Anna Marie Fisker_ Nature at ground zero


Hypothesis. 
In community building, the third place is the social surroundings separated from the usual two social environments of home (first place) and the workplace (second place). These “third places” as the Urban Sociologist Ray Oldenburg calls them, gives opportunity for people to connect and bond despite class, age, gender etc.
It is estimated that by 2050 up to 70% of the world’s population will be living in urban areas. Urbanization affects human health and well-being through factors such as exposure to pollutants, including noise, disasters, stress and diseases, urban density, lack of physical activity, degraded ecosystems and erosion of natural capital. However, today local agriculture and urban food spaces have been rediscovered, a movement that has brought more social interaction into the public sphere. People join each other in public spaces when buying groceries, eating out in restaurants or even meeting up for creating new green space for growing food right there in the city. Food connects people. It creates room for meeting up with people you know, but also with people you do not know – and creates new interactions and relationships – it makes people bond.

Objectives.
The workshop “Food + the City” will be the ambit where these transformations will boost the construction of a new agenda for the area “Ground Zero”. Food + the City focuses, among other things, on the blurred lines between public and private, inside and out, new and old. Furthermore, it is user-centered and focuses on architectural planning as a tool to redevelop the city area; the city understood as the ideal laboratory to test this notion.

Exercise.
The Lorenteggio district is facing these problems, and we have to consider whom do we develop for? What do we want with the area? Do we want to oppose the physical and social decay, and serve existing inhabitants, businesses etc. or do we want a different clientele?
The project aim to incorporate new programs by opening up to possibilities. Our aim is through food and food-scapes to facilitate the appearance of unexpected uses and social groupings.
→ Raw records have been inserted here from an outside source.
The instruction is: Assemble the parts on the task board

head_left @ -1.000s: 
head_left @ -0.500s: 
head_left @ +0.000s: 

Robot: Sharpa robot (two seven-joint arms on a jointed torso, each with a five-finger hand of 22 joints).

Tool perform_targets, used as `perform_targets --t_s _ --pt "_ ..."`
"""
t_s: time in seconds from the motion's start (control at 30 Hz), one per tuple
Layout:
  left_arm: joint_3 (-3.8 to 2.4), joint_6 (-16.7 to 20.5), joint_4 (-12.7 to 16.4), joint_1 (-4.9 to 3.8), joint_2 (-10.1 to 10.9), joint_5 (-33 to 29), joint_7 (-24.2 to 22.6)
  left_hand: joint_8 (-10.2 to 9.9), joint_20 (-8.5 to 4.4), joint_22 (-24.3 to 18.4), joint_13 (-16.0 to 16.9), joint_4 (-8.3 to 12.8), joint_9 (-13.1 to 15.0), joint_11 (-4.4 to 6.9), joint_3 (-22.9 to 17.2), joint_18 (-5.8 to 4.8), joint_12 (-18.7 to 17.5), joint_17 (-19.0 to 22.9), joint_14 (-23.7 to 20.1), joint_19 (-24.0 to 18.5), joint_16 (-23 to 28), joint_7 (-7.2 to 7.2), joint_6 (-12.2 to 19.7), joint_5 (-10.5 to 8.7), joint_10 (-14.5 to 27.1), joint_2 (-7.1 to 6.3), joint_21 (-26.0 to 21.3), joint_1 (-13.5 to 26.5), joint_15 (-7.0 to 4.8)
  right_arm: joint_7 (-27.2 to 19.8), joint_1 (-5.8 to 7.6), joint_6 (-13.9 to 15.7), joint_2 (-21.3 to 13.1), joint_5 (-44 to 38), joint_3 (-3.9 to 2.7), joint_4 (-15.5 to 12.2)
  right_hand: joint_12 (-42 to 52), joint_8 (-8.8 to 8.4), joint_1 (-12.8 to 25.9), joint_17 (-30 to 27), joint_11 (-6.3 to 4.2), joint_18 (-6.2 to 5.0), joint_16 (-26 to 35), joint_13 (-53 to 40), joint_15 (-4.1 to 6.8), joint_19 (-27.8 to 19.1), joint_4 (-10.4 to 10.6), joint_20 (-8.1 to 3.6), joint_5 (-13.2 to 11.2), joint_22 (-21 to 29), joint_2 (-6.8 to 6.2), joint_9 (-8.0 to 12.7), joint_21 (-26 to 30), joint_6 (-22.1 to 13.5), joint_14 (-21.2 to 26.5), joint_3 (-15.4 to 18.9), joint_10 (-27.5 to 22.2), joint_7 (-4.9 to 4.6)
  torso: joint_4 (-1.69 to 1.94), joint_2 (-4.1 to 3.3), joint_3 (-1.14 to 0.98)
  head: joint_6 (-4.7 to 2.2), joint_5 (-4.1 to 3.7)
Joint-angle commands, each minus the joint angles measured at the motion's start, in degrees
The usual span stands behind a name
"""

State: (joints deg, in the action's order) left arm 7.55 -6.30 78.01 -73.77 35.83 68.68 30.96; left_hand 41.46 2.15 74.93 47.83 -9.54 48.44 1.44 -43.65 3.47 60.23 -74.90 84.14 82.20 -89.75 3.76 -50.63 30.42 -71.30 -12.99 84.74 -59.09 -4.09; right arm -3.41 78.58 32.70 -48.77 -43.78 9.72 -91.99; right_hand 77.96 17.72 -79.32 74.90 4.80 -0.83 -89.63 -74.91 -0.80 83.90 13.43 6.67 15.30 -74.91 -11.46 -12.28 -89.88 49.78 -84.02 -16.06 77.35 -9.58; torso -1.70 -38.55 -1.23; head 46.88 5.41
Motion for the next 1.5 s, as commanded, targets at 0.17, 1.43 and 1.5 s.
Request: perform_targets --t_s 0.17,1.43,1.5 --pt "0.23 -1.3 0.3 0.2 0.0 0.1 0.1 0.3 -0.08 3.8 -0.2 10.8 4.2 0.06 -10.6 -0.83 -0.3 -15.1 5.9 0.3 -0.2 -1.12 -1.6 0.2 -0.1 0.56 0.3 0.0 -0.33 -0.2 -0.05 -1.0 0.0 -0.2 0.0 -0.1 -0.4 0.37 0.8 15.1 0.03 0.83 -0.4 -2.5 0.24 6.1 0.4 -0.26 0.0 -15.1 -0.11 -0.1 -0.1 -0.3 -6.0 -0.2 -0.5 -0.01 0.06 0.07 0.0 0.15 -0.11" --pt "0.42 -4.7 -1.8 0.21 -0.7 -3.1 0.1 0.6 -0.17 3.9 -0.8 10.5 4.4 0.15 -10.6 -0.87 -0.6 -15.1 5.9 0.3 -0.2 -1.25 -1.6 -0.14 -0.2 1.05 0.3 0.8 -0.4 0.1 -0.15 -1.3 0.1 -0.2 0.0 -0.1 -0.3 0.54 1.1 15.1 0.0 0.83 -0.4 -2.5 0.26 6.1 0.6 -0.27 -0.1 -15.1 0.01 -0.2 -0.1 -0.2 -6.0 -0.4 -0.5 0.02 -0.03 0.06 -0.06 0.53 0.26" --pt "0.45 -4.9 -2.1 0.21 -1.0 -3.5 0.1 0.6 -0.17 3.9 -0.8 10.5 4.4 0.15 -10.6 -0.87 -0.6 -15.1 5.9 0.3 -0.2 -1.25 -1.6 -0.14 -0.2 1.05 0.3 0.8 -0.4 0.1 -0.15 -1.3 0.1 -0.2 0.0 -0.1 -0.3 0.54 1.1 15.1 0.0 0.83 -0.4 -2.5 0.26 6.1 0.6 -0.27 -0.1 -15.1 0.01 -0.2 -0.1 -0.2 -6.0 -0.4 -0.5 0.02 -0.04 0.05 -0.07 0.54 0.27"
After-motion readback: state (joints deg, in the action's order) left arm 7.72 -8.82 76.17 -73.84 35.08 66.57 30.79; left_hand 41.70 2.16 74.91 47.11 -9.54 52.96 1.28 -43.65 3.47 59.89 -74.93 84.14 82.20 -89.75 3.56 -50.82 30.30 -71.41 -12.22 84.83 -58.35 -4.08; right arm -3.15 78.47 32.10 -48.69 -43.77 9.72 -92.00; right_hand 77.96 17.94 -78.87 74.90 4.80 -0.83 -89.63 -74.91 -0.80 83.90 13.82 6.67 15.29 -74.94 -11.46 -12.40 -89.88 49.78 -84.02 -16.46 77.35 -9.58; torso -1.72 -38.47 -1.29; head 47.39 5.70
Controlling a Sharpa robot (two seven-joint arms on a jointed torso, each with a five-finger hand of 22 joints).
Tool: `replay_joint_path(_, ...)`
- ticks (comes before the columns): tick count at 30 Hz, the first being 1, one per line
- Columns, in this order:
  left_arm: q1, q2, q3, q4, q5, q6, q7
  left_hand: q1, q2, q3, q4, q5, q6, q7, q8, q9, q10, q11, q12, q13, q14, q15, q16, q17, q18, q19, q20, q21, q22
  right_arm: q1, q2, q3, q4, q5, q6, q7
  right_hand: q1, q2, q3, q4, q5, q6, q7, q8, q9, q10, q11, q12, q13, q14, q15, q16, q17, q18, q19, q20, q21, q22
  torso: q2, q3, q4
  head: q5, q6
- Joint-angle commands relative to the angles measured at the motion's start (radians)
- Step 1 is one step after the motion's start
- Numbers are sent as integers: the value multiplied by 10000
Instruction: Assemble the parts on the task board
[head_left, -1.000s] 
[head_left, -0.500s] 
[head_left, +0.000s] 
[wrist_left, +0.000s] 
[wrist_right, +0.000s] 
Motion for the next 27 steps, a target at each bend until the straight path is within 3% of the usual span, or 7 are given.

Anna Marie Fisker_Biography

Anna Marie Fisker, Architect maa, PhD, Professor at Department of Civil Engineering, Aalborg University, Denmark. She graduated from School of Architecture in Aarhus, and has studied at the Design School in Kolding.
Anna Marie Fisker currently holds the position as director of Center for Food Science, Design & Experience at Aalborg University. Her research focuses on issues of architectural theory and history, design, food and aesthetics with a protracted curriculum in teaching in these subjects. Anna Marie Fisker has been curator at several Art and Architectural Biennale projects in Venice and has a large curriculum of external financed research projects related to design, architecture and food and is the author of more than 100 scientific articles.